Director, PV Operations

Bicara Therapeutics•Boston, MA

1d•Hybrid

About The Position

The Director of Pharmacovigilance (PV) Operations will provide strategic and operational leadership for pharmacovigilance activities across the clinical development lifecycle, with readiness to support future post-marketing activities. This role is responsible for ensuring compliant, efficient, and high-quality safety operations in accordance with global regulatory requirements, while partnering closely with cross-functional stakeholders in a fast-paced oncology biotech environment.

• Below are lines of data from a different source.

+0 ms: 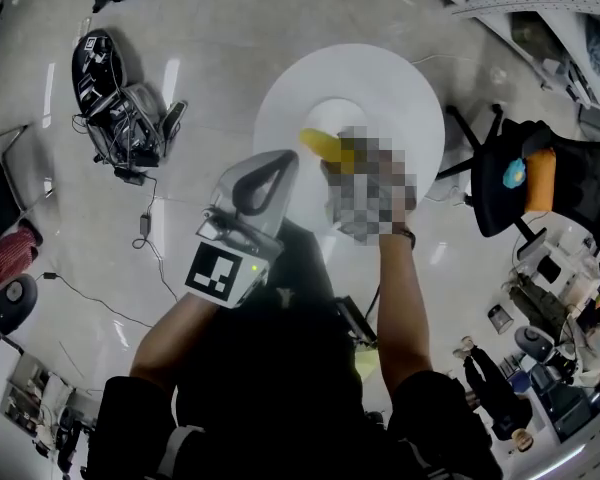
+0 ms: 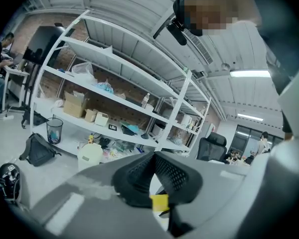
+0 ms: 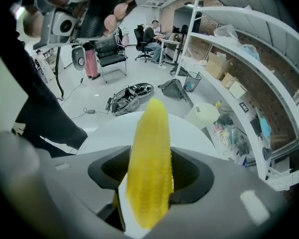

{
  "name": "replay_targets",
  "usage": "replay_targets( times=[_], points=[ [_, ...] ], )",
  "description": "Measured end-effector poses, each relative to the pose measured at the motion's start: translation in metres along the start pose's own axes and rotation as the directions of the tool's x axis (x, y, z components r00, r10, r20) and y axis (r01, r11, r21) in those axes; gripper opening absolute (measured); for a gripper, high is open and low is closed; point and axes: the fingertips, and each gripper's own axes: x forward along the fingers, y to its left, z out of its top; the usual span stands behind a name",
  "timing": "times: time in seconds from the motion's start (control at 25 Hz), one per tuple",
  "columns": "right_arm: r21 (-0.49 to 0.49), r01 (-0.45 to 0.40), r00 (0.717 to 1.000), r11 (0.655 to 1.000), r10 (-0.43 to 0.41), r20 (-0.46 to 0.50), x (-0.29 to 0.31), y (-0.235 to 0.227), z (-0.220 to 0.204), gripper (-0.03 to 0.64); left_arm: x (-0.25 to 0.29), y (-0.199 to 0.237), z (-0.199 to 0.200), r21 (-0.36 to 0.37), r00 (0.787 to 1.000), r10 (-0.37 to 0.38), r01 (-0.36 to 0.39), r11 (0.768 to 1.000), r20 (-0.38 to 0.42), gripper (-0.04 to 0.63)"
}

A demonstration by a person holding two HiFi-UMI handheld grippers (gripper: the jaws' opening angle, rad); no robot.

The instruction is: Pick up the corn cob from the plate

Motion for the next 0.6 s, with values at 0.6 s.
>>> replay_targets(
  times=[0.6],
  points=[
    [0.056, 0.084, 0.996, 0.995, -0.086, 0.025, -0.057, 0.010, 0.020, 0.253, -0.029, -0.026, 0.040, 0.063, 0.997, -0.048, 0.044, 0.997, 0.064, 0.006]
  ],
)
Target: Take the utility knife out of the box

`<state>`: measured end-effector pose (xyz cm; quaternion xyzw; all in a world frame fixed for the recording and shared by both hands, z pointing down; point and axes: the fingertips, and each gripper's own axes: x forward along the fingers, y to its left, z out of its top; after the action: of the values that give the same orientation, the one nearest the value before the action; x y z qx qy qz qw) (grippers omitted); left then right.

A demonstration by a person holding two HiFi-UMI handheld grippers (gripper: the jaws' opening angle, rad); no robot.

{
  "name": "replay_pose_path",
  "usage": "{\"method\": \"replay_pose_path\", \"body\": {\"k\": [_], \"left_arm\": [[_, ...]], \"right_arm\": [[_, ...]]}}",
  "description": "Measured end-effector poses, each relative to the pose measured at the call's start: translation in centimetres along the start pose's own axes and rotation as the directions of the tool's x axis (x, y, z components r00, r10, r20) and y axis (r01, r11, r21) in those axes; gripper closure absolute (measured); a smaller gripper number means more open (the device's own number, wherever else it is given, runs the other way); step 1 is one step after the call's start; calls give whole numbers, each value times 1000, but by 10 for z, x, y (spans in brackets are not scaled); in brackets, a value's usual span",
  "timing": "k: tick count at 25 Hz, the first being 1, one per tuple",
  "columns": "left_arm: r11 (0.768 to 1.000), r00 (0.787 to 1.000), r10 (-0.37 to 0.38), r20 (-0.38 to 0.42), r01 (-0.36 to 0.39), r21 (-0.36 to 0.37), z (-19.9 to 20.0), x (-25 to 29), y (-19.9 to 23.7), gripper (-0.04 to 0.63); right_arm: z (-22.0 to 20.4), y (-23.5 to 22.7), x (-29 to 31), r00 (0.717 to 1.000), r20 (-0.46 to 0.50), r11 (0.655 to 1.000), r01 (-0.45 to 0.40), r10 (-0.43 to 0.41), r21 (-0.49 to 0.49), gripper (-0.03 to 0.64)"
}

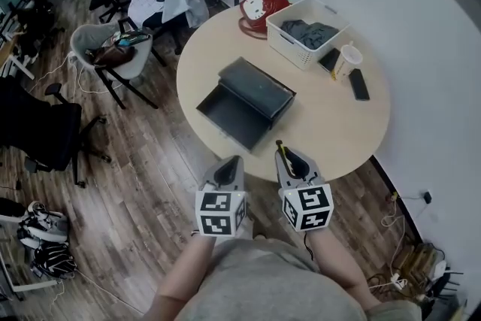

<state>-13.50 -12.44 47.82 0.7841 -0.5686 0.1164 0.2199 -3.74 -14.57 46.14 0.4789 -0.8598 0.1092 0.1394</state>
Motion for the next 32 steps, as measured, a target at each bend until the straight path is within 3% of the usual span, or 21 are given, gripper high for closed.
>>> {"method": "replay_pose_path", "body": {"k": [16, 32], "left_arm": [[1000, 997, 13, 75, -14, 0, -31, -68, -58, 595], [1000, 997, 20, 80, -19, -7, -35, -79, -60, 595]], "right_arm": [[-19, 14, -102, 996, 92, 1000, -3, 4, -2, 569], [-19, 17, -111, 995, 102, 1000, -1, 0, 10, 570]]}}
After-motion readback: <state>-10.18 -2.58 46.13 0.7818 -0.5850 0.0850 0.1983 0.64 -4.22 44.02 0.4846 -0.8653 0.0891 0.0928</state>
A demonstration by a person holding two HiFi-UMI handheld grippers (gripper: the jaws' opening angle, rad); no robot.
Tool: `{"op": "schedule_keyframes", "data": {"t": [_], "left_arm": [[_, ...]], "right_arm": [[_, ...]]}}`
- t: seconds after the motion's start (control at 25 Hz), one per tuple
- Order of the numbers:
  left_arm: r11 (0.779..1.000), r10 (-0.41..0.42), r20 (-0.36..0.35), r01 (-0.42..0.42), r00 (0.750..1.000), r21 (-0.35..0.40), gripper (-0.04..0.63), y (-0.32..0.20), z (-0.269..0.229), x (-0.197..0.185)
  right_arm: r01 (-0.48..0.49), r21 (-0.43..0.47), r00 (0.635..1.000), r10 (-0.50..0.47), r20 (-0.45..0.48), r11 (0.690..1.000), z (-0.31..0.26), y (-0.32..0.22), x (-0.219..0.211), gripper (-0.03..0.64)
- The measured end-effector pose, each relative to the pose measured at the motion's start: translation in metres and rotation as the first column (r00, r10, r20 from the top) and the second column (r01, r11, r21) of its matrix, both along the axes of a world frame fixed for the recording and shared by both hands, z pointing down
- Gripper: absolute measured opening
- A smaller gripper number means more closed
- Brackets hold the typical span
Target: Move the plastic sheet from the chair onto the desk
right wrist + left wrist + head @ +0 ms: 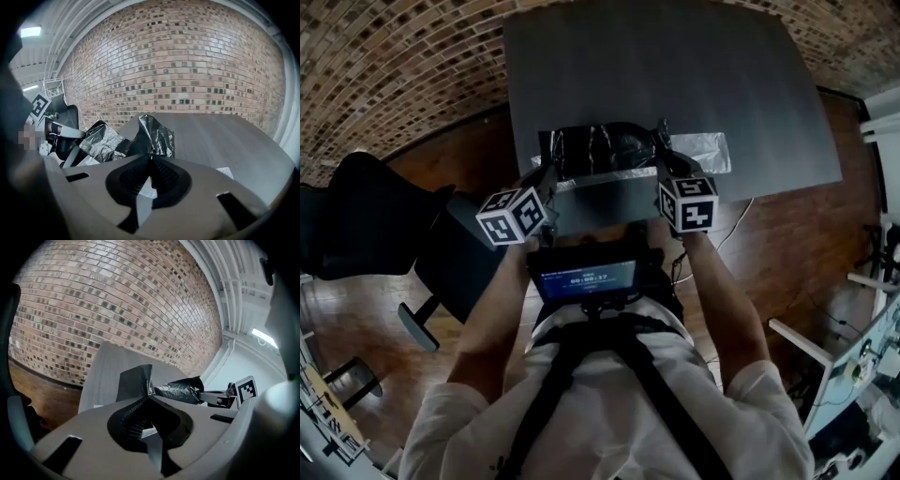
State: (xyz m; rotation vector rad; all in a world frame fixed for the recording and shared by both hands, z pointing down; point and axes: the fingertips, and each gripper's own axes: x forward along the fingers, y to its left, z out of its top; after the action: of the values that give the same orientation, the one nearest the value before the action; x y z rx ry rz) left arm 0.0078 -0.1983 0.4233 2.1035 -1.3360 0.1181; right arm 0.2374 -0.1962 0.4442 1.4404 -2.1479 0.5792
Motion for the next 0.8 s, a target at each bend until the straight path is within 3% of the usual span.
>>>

This role is based in our Boston office and follows a hybrid schedule, with three in-office days each week.

Requirements

Bachelor’s degree in Life Sciences, Pharmacy, Nursing, or a related field required; advanced degree (MS, PharmD, PhD) preferred.
Minimum of 8+ years of experience in pharmacovigilance within the biopharmaceutical industry.
At least 3+ years of leadership or management experience overseeing PV operations and/or vendors.
Strong knowledge of global pharmacovigilance regulations and guidelines (FDA, EMA, ICH).
Hands-on experience with safety databases, case processing, and regulatory safety reporting.
Excellent communication, leadership, and cross-functional collaboration skills.
Ability to operate independently and strategically in a small, evolving organization.

Nice To Haves

Prior experience in oncology or related therapeutic areas.
Experience supporting early- to mid-stage clinical development programs in a biotech setting.
Experience building or scaling PV operational processes in a growing organization.

Responsibilities

Lead and oversee all PV operational activities, including adverse event intake, case processing, quality review, and regulatory reporting.
Ensure timely and compliant submission of expedited safety reports (e.g., SAEs, SUSARs) and support aggregate safety reporting activities (e.g., DSURs, PSURs/PBRERs).
Manage PV vendor relationships, including case processing and safety database vendors; establish and monitor KPIs, quality metrics, and service performance.
Oversee the safety database and associated workflows to ensure data integrity, inspection readiness, and regulatory compliance.
Develop, implement, and maintain PV SOPs, work instructions, and operational processes aligned with FDA, EMA, ICH, and global PV regulations.
Serve as the primary PV Operations interface with Clinical Development, Regulatory Affairs, Data Management, Quality, and external partners.
Provide operational input into clinical and regulatory documents, including protocols, Investigator’s Brochures, informed consent forms, and risk management plans.
Support safety governance activities, including Signal Surveillance Team (SST) and Safety Review Team (SRT) meetings.
Lead inspection and audit preparedness activities and support responses to health authority inquiries.
Mentor and develop PV Operations staff and contribute to the growth and scaling of the pharmacovigilance function.